Welcome to the January 2025 edition of In the Know, Baker McKenzie's Leveraged Finance newsletter that analyzes significant trends and salient legal issues for participants in leveraged finance and high-yield markets around the globe.
On 31 December 2024, the Fifth Circuit Court of Appeals ("Federal Court of Appeals") ruled that the uptiering transaction conducted by Serta Simmons Bedding LLC ("Serta") did not constitute an "open market purchase", reversing the 2023 summary judgment of the Bankruptcy Court for the Southern District of Texas ("Texas Bankruptcy Court") that rejected the excluded lenders' claims for breach of the credit agreement.

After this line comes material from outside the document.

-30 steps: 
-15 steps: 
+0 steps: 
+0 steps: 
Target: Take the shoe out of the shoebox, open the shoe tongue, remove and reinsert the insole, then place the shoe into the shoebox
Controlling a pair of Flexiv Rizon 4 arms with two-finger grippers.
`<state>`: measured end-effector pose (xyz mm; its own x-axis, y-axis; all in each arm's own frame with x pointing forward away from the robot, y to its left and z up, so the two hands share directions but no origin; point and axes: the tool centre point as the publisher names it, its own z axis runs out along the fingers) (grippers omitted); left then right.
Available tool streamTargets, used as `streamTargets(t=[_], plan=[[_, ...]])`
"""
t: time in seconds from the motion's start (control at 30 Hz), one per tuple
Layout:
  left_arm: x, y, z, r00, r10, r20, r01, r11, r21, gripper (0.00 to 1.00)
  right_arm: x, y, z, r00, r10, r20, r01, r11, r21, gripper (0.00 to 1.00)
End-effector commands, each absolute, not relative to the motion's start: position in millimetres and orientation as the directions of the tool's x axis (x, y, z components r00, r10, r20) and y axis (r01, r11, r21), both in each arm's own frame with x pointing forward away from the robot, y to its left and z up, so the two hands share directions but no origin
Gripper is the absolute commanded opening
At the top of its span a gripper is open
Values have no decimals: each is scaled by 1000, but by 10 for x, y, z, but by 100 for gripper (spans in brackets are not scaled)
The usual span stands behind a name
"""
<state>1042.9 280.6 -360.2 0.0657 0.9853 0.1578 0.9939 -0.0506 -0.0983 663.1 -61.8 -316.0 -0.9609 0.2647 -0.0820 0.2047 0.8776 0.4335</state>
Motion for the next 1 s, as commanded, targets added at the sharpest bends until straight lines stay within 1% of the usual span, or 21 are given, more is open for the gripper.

The Federal Court of Appeals also reversed the approval of certain plan provisions relating to an indemnity for the uptiering transaction. The Federal Court of Appeals' decision indicates that the open market purchase exception to the pro rata treatment of lenders, found in many credit agreements, will not justify an uptier; "[t]hough every contract should be taken on its own, today's decision suggests that [the open market purchase] exceptions will often not justify an uptier".
However, especially in light of the Mitel decision of the New York Supreme Court addressed below, it is unlikely that this will mark the end of attempted uptiering transactions — at least in the US. In Europe, the position is likely to remain largely the same.